* Your instructions
When you copy the data, keep every line exactly as written and skip the pictures.

•••

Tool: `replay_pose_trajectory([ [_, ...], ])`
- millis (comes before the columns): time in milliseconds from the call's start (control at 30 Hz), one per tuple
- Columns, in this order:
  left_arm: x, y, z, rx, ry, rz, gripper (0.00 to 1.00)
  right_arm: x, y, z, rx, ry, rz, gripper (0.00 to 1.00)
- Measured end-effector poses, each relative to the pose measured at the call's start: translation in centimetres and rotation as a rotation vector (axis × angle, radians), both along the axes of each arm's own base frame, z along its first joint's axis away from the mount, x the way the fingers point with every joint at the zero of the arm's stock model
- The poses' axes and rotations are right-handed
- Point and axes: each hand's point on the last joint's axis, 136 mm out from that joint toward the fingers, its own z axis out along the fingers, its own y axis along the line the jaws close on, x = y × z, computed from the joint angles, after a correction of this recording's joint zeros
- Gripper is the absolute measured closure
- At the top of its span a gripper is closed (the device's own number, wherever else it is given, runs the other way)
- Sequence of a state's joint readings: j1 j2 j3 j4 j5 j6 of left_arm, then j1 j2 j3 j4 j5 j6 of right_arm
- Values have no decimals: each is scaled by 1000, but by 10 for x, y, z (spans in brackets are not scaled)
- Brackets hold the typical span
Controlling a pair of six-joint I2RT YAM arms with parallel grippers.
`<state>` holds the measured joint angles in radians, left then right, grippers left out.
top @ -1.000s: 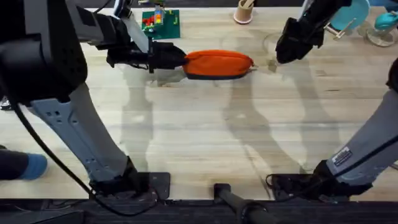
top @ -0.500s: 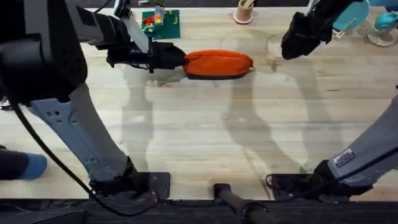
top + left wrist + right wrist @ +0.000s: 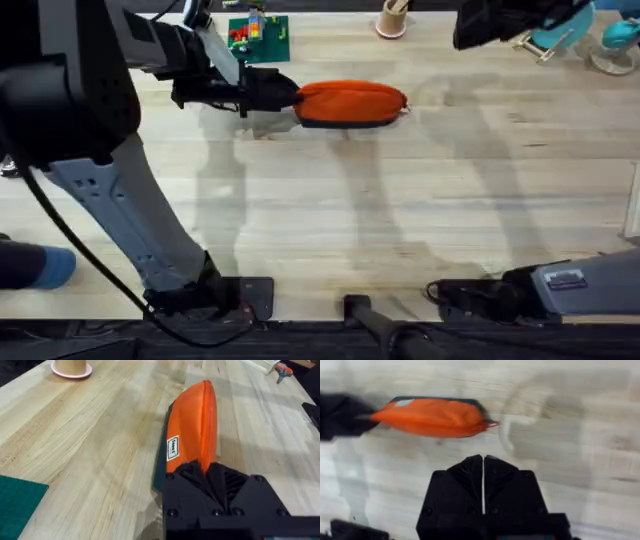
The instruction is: Unzip the bag, pick up the pens from the table one at a time and place them inside, then zip the bag closed.
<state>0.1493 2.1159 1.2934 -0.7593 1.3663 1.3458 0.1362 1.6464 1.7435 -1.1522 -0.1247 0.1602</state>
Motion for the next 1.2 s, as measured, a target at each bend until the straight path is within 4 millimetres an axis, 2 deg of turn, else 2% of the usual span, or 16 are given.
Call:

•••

* Exercise response
Tool: `replay_pose_trajectory([ [_, ...], ])`
- millis (comes before the columns): time in milliseconds from the call's start (control at 30 Hz), one per tuple
- Columns, in this order:
  left_arm: x, y, z, rx, ry, rz, gripper (0.00 to 1.00)
  right_arm: x, y, z, rx, ry, rz, gripper (0.00 to 1.00)
- Measured end-effector poses, each relative to the pose measured at the call's start: translation in centimetres and rotation as a rotation vector (axis × angle, radians), both along the axes of each arm's own base frame, z along its first joint's axis away from the mount, x the way the fingers point with every joint at the zero of the arm's stock model
- The poses' axes and rotations are right-handed
- Point and axes: each hand's point on the last joint's axis, 136 mm out from that joint toward the fingers, its own z axis out along the fingers, its own y axis along the line the jaws close on, x = y × z, computed from the joint angles, after a correction of this recording's joint zeros
- Gripper is the absolute measured closure
- At the top of its span a gripper is closed (the device's own number, wherever else it is given, runs the other way)
- Sequence of a state's joint readings: j1 j2 j3 j4 j5 j6 of left_arm, then j1 j2 j3 j4 j5 j6 of right_arm
- Values have no decimals: each is scaled by 1000, but by 10 for x, y, z (spans in brackets are not scaled)
- Brackets hold the typical span
Controlling a pair of six-joint I2RT YAM arms with parallel grippers.
`<state>` holds the measured joint angles in radians, left then right, grippers left out.
top @ -1.000s: 
top @ -0.500s: 
top + left wrist + right wrist @ +0.000s: 
The instruction is: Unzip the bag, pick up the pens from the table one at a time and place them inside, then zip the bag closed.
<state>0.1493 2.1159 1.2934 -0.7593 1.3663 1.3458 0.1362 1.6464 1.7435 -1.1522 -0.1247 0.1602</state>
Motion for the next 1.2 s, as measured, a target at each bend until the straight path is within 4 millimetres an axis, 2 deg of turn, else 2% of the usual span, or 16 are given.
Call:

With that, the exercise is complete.